In 2021, The Foundation launched the Coller Animal Law Forum (CALF), which tracks and analyses global farm animal legislation and provides guidance for policymakers and advocates.

In 2023, Coller authored An Ever-Green Revolution, a white paper outlining the unintended consequences of the “Green Revolution” including accelerating intensive animal agriculture and contributing to AMR.

The Foundation is also the principal funder of the Future of Food exhibition at the Science Museum, London. The exhibition covers emerging food technologies and industrial agriculture’s effects on sustainability and health.

=== Educational initiatives ===
In 2008, the Foundation donated to London Business School to create the Coller Institute of Private Equity, which conducted industry research and published the Private Equity Findings digest until 2016, when publishing was taken over by Coller Capital.

In 2013, as part of a $50 million donation to Tel Aviv University, the Foundation launched the Coller Institute of Venture – a programme promoting global venture ecosystems through policy research, innovation strategy, and support for university–industry commercialisation. It issued the annual Coller Venture Review.

In 2016, the Foundation’s donation led to Tel Aviv University’s business school being renamed as the Coller School of Management. This funding supported faculty recruitment, increased research capacity, globalisation of the student body, and established the Coller Startup Competition, which awards $100,000 annually to companies innovating in alternative food systems.

=== Global pension reform ===
In 2025, Coller established the Coller Pensions Institute, a non-profit think tank focused on pension policy research. The Institute examines pension system alignment with UN Sustainable Development Goals, including issues of ageing populations, ESG investing, and pension access in emerging economies.

In February 2026, the Institute published research examining pension coverage among informal and gig-economy workers globally. The report highlighted low participation rates among informal workers and argued that without structural reform, ageing populations and limited retirement savings could pose long-term economic and fiscal challenges. It set out a series of policy recommendations aimed at expanding access to retirement savings in emerging and developed economies.

==Honours and awards==
Coller has been included in private equity industry rankings published by Financial News, Business Insider, and Private Equity News.

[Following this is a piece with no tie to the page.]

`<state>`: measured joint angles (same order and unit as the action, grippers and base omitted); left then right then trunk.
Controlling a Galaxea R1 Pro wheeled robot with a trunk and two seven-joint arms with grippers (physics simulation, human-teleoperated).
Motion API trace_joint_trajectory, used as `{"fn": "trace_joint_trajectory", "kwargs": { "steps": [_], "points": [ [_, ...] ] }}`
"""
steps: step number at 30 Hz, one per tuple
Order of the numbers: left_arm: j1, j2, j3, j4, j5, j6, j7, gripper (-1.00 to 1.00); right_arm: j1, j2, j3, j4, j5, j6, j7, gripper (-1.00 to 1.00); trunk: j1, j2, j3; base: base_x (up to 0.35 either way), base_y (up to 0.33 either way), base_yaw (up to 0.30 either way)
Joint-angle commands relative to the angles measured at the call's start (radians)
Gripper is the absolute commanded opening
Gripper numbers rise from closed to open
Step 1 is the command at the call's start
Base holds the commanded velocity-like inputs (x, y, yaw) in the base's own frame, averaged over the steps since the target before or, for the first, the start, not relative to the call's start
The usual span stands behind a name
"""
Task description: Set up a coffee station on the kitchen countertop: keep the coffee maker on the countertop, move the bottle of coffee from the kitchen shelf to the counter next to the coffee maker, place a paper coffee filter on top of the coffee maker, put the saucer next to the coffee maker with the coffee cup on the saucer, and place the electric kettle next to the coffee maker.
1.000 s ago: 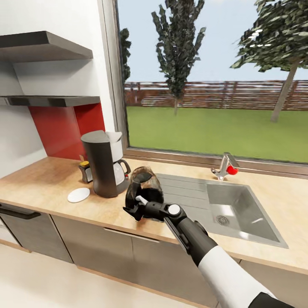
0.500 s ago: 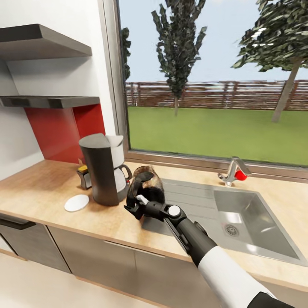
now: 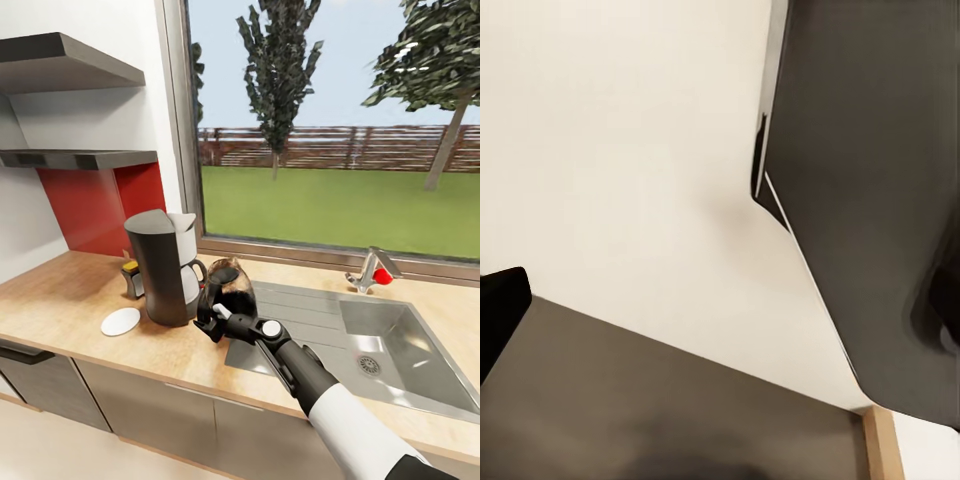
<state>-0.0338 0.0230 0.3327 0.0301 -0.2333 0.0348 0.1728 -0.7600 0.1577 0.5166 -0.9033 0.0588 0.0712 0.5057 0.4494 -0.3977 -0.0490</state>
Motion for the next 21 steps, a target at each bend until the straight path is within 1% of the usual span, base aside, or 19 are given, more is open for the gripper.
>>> {"fn": "trace_joint_trajectory", "kwargs": {
  "steps": [1,4,7,10,16,21],
  "points": [
    [-0.001,0.0,0.007,0.002,-0.011,0.001,0.004,1.0,-0.001,0.0,-0.001,-0.002,0.002,0.005,0.004,-1.0,0.001,-0.002,-0.002,0.003,0.002,0.0],
    [-0.001,-0.001,0.007,0.002,-0.011,0.002,0.004,1.0,-0.001,0.0,-0.002,0.004,0.002,0.004,0.004,-1.0,0.001,-0.002,-0.002,0.0,0.0,0.0],
    [-0.001,-0.001,0.008,0.002,-0.011,0.002,0.004,1.0,-0.001,0.001,-0.001,0.046,0.0,0.0,0.004,-1.0,0.001,-0.002,-0.002,0.0,0.0,0.0],
    [-0.001,0.0,0.008,0.002,-0.011,0.002,0.004,1.0,-0.001,0.002,-0.001,0.072,0.001,-0.047,0.004,-1.0,0.001,-0.002,-0.002,0.0,0.0,0.0],
    [-0.001,0.0,0.008,0.002,-0.011,0.002,0.005,1.0,-0.001,0.003,-0.001,0.091,0.003,-0.065,0.003,-1.0,0.001,-0.002,-0.002,0.0,0.0,0.0],
    [-0.001,0.0,0.008,0.002,-0.011,0.002,0.005,1.0,-0.001,0.003,-0.001,0.095,0.003,-0.066,0.003,-1.0,0.001,-0.002,-0.002,0.07,0.137,0.0]
  ]
}}
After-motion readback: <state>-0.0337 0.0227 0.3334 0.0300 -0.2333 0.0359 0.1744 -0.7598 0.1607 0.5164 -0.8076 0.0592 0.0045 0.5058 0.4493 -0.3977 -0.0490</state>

Coller has been profiled extensively in specialist private-equity publications. Private Equity News has described him as “the Godfather of Secondaries”, reflecting his influence on the development of the secondaries market. In 2023, the industry outlet SecondaryLink reported the results of a reader poll naming him the “GOAT of the secondary market”. In 2026, Coller was inducted into the Real Deals Private Equity Awards Hall of Fame.

In 2008, he was named Outstanding Alumnus by the University of Manchester, received an Honorary Fellowship from London Business School in 2011, and an Honorary Doctorate from Tel Aviv University in 2013 for his contributions to private equity and entrepreneurship research.

== Publications ==
Coller's book Splendidly Unreasonable Inventors: The Lives, Loves, and Deaths of 30 Pioneers Who Changed the World was published in 2008 by Overlook Press (ISBN 9781590202692).